Dienstleistung
Freiverkaufszertifikate für Medizinprodukte beantragen
Sind Sie verantwortlich für das Inverkehrbringen eines Medizinproduktes und möchte dieses außerhalb der Union exportieren? Oder sind Sie für dieses Produkt vom Hersteller als Bevollmächtigter benannt? Dann stellt die jeweils zuständige Behörde auf Ihren Antrag hin ein Freiverkaufszertifikat aus.
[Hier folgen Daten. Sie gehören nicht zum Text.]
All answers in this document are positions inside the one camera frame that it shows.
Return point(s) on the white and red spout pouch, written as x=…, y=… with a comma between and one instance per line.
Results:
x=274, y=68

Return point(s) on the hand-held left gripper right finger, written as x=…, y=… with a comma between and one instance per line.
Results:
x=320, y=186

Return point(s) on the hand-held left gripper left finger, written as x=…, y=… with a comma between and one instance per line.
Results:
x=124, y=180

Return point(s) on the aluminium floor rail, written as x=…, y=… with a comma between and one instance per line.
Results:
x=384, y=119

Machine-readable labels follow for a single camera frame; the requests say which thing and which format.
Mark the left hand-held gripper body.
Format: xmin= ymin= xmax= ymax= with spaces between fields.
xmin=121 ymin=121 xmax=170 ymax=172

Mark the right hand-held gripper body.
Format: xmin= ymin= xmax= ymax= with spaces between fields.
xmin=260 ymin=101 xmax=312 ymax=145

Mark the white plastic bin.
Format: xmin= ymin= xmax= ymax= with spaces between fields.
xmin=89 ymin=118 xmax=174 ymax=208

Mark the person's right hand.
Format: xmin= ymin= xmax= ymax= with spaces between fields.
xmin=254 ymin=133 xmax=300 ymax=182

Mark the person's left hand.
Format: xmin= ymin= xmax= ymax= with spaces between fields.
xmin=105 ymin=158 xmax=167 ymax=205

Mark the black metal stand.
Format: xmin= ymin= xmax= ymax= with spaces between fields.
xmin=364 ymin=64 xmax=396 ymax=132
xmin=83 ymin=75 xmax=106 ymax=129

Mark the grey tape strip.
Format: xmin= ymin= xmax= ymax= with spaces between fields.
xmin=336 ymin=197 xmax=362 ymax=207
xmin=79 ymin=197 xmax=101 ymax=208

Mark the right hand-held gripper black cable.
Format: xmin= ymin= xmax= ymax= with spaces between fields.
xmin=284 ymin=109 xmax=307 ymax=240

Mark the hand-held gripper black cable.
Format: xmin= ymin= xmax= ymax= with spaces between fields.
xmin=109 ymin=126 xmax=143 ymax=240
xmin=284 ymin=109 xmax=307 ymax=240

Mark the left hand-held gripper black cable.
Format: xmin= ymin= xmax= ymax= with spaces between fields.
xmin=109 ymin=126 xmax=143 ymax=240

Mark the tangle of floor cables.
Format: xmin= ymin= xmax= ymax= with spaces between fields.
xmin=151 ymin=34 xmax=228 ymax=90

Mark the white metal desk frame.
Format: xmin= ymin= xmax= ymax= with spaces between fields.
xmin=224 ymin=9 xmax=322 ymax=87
Das Freiverkaufszertifikat bestätigt, dass der Hersteller oder Bevollmächtigte seine eingetragene Niederlassung in Deutschland hat und innerhalb der Union mit dem betreffenden Produkt gehandelt werden kann.
Welche Fristen muss ich beachten?
Freiverkaufszertifikate enthalten keine Befristung. Sie bestätigen den Stand vom Tag des Ausstellungsdatums. Über die Dauer der Gültigkeit des Zertifikats entscheidet jedes Empfängerland selbst.
Welche Gebühren fallen an?
Gebühr: EUR 130,00
Gebühr: EUR 35,00
Gebühr: EUR 25,00
Bearbeitungsdauer
Die Bearbeitungsdauer beginnt erst, wenn alle Unterlagen vollständig in der Behörde vorliegen.
Eine gesetzliche Bearbeitungsfrist ist nicht festgelegt.
Ansprechpunkt
Zuständig sind in Niedersachsen die Gewerbeaufsichtsämter.
Zuständige Stelle
Zuständig sind in Niedersachsen die Gewerbeaufsichtsämter.
Voraussetzungen
- Produkt muss den Anforderungen der Verordnung (EU) 2017/745 (MDR) entsprechen.
- Nur Hersteller und Bevollmächtigte mit Sitz in Deutschland können hier einen Antrag auf ein Freiverkaufszertifikat für Medizinprodukte stellen
erforderliche Unterlagen
- Konformitätserklärung(en)
- Bescheinigung(en) der Benannten Stelle(n)
- Produktliste
Verfahrensablauf
- Sie reichen Ihren Antrag ein.
- Die zuständige Behörde prüft die Unterlagen.
- Die zuständige Behörde fordert ggf. Unterlagen nach.
- Die zuständige Behörde stellt das Freiverkaufszertifikat aus.
Rechtsbehelf
Widerspruch gegen Ablehnung eines Antrags und die Gebührenerhebung.